[Extracted data]

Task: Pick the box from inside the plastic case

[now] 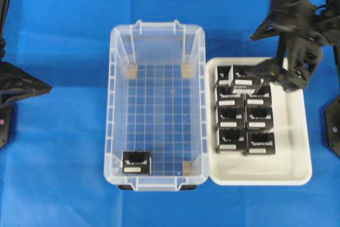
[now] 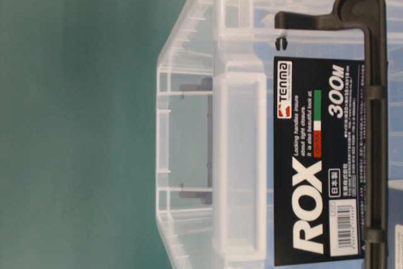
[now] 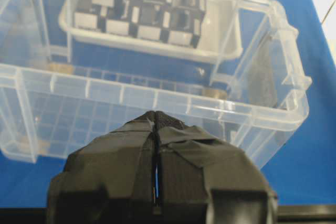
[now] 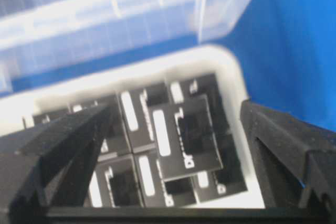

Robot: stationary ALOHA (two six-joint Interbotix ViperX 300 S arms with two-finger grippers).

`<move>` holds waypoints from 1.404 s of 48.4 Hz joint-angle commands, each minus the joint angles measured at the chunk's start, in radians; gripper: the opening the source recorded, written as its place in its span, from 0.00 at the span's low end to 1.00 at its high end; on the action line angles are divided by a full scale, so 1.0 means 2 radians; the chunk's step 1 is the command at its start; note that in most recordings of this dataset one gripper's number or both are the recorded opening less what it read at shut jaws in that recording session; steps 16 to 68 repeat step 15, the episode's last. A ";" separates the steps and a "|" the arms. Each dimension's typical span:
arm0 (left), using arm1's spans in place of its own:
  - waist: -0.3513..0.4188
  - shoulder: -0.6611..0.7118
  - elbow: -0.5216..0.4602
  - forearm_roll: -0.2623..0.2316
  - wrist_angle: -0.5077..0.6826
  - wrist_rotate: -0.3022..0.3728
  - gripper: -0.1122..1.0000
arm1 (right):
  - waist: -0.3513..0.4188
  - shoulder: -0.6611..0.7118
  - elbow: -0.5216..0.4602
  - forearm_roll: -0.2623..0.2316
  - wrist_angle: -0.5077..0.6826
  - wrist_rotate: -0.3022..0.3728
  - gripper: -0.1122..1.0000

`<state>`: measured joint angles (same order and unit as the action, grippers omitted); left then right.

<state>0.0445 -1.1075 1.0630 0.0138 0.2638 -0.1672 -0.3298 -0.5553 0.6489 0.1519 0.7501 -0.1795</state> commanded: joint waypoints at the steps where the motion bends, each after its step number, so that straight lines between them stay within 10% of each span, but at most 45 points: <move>1: 0.002 0.003 -0.015 0.002 -0.003 0.002 0.05 | 0.009 -0.033 0.021 0.002 -0.044 -0.005 0.99; 15: 0.001 0.004 -0.014 0.002 -0.003 0.002 0.05 | 0.031 -0.135 0.080 0.003 -0.164 0.011 0.99; 68: 0.001 0.004 -0.014 0.002 -0.003 0.002 0.05 | 0.031 -0.135 0.080 0.003 -0.164 0.011 0.99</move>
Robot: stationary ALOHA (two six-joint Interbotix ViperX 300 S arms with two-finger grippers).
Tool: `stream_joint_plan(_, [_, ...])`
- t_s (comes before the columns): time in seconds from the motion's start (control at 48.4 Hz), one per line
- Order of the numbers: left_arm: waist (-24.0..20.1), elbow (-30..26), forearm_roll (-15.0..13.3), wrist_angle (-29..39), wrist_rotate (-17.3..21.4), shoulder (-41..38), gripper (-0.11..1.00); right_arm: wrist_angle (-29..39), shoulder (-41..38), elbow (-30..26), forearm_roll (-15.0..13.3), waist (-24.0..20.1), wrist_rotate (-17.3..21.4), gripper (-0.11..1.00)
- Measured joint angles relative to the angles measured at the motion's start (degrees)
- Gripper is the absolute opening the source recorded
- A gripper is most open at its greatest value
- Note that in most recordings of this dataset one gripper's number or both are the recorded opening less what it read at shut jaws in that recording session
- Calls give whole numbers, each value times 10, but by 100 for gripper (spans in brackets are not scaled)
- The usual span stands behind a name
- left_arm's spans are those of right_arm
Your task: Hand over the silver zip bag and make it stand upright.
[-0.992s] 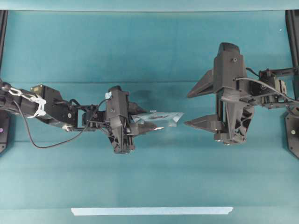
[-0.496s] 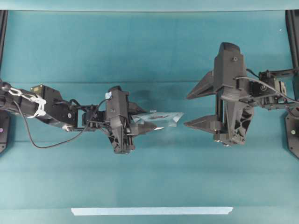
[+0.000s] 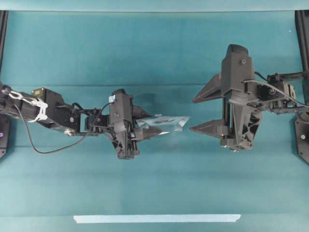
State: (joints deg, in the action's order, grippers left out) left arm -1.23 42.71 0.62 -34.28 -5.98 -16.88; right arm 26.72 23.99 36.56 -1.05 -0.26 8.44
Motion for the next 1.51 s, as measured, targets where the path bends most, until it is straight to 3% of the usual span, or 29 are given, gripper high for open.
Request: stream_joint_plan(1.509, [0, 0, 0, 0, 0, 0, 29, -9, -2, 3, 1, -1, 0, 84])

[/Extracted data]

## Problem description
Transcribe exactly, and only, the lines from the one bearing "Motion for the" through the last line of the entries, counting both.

## Written answer
Motion for the next 1.51 s, as measured, targets where the path bends most, until it is straight to 3% of the usual span, or 29 are given, gripper high for open.
Request: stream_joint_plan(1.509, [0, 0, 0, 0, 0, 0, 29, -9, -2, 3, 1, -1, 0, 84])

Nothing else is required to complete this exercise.